Yes, a soda is full of carbs, and carbs facilitate serotonin production, which makes us feel happy. So there may be a quick link here, but it fades very quickly and pales in comparison to the link towards depression.
So I like your conclusion that we shouldn’t pursue moment-to-moment happiness, but take a longer-term view much better. With food as with other habits. 😉
Kahneman writes extensively about “experienced” happiness, or EQ (experience quality) which is just what it sounds like – moment to moment positive affect. Also, if you move pass “broaden and build,” positive emotions are mostly temporary moments of what most people would call happiness. In this regard, without addressing MJ’s sincere are very real concerns about health, stopping for a few minutes on a busy day to have a Coke (or diet Coke), really is a “pause that refeshes” many people emotionally and psychologically. Coke’s martketing has been all about this since 100 years ago. Interestingly enough, Pepsi has exactly the opposite effect (conflict alert – I live in Atlanta, and
spend much of my career at Coke!).
I have been involved with Instituto de la Felicidad an educational and scientific based Coca Cola sponsored organization aimed at the dissemination of pratical happiness tips (most needed) for the general population in Portugal, a country plagued by a huge economical (and values) crisis. In our work, the main idea addressed in conferences, talks writings and several educational activities was always that, when you drink a Coke, most of the time you are with friends, and you aren’t drinking alcohol. When drinking alone (Coke or alcoholic beverages) you are stressing the hedonic component of happiness. Drinking it with friends you are stressing the eudaimonic and meaning making dimension and on the way to a life that is good, not only enjoyning the ‘good life’ of little hedonic, meaningless and individualistic pleasures.

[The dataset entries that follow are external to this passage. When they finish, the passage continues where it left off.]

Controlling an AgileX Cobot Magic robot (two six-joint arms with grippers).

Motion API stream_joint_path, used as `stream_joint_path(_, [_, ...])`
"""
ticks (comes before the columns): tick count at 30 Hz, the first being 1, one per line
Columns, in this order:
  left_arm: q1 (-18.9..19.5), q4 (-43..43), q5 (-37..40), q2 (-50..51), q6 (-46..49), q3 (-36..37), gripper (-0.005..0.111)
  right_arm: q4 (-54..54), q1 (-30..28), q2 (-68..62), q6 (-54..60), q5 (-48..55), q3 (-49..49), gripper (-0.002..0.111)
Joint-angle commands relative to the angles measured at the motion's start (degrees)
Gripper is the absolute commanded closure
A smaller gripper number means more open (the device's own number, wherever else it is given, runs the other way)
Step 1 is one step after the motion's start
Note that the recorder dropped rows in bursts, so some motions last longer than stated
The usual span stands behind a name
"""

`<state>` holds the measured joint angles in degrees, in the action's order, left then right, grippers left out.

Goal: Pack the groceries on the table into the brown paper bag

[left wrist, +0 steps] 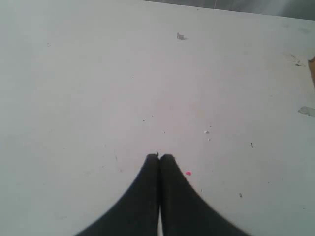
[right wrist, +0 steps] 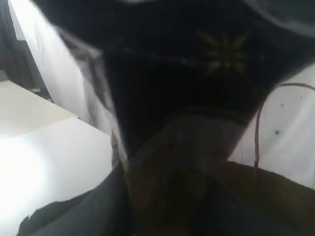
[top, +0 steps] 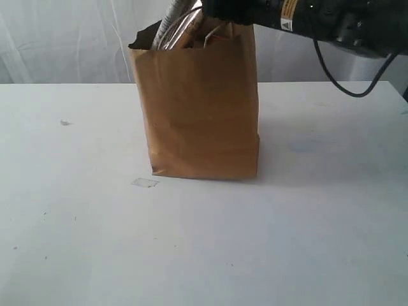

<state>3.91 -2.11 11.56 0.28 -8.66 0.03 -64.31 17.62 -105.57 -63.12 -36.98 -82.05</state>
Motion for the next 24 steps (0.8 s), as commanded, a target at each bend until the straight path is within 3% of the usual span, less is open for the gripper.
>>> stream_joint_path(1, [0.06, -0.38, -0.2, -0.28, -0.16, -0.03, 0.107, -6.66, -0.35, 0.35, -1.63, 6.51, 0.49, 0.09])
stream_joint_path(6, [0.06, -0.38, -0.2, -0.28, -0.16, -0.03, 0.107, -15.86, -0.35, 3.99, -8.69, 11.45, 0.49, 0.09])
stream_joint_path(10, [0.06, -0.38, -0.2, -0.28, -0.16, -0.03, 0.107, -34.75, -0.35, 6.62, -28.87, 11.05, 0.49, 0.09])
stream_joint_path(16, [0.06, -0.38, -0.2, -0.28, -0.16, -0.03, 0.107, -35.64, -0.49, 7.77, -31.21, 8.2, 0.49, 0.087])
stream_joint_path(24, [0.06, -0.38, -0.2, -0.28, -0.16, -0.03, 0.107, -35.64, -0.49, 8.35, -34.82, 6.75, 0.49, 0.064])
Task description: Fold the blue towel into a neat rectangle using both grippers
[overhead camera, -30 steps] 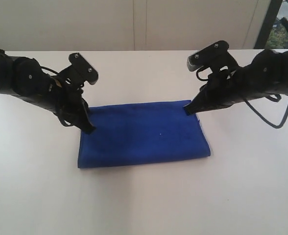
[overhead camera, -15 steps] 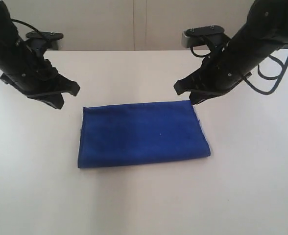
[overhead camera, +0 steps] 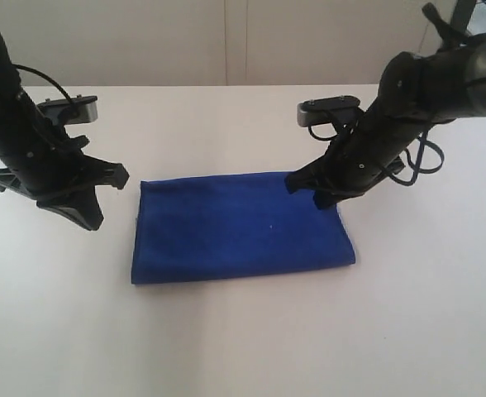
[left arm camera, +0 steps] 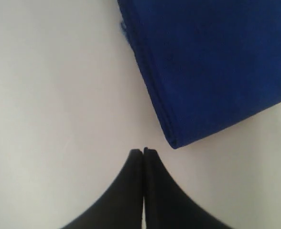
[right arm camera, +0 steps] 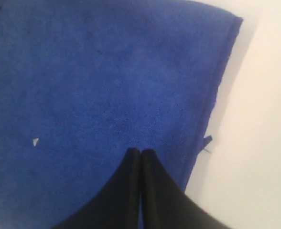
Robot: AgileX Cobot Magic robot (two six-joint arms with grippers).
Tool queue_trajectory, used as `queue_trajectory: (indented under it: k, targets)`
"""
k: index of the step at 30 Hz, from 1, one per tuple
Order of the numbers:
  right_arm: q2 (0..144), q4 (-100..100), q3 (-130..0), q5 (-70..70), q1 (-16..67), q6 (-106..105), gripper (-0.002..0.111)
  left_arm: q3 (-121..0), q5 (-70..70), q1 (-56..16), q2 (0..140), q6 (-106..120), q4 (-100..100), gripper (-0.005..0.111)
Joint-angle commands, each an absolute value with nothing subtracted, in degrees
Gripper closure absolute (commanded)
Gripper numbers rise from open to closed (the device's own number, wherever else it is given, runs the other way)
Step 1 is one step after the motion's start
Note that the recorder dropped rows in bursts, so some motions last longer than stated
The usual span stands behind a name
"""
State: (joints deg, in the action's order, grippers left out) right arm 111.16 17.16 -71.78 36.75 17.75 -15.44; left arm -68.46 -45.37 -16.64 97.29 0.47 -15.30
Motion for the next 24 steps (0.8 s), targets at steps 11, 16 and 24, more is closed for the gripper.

MJ, I’m with you. I looked at that study and their conclusion in their abstract (“Current and future policy/program interventions that aim to decrease fast food and soft drinks consumption of children to reduce childhood obesity may be more effective if these interventions also focus on ways that could compensate the increase in degree of unhappiness among children.”) implies that the link between soft drink consumption and unhappiness is causal; it is only correlational. A second flaw is that it was the parents who were asked to assess the (un)happiness of their children, not the kids themselves. This may be a third variable effect. I’m going to generalize terribly here, but as an example, it may be that more diligent parents who pay attention to diet and limit soft drink consumption are more attuned to the natural ups and downs of their children’s emotions, hence are more likely to respond more affirmatively to “how often does your child feel sad, unhappy, or depressed,” while a less-attuned parent (who may not limit soft drink consumption – again, I know this is a gross generalization so cut me a little slack here!) may have a longer leash with their child’s diet but be less in-synch with their child’s emotional health.
Jeremy, I love your exploration of the link between moment-to-moment positive emotion and happiness and meaning – I had not really explored this topic in much depth but now you’ve motivated me to look into it more. I especially like your line, “Living a life you feel good about might mean sacrificing some positive emotions along the way.” Well-stated!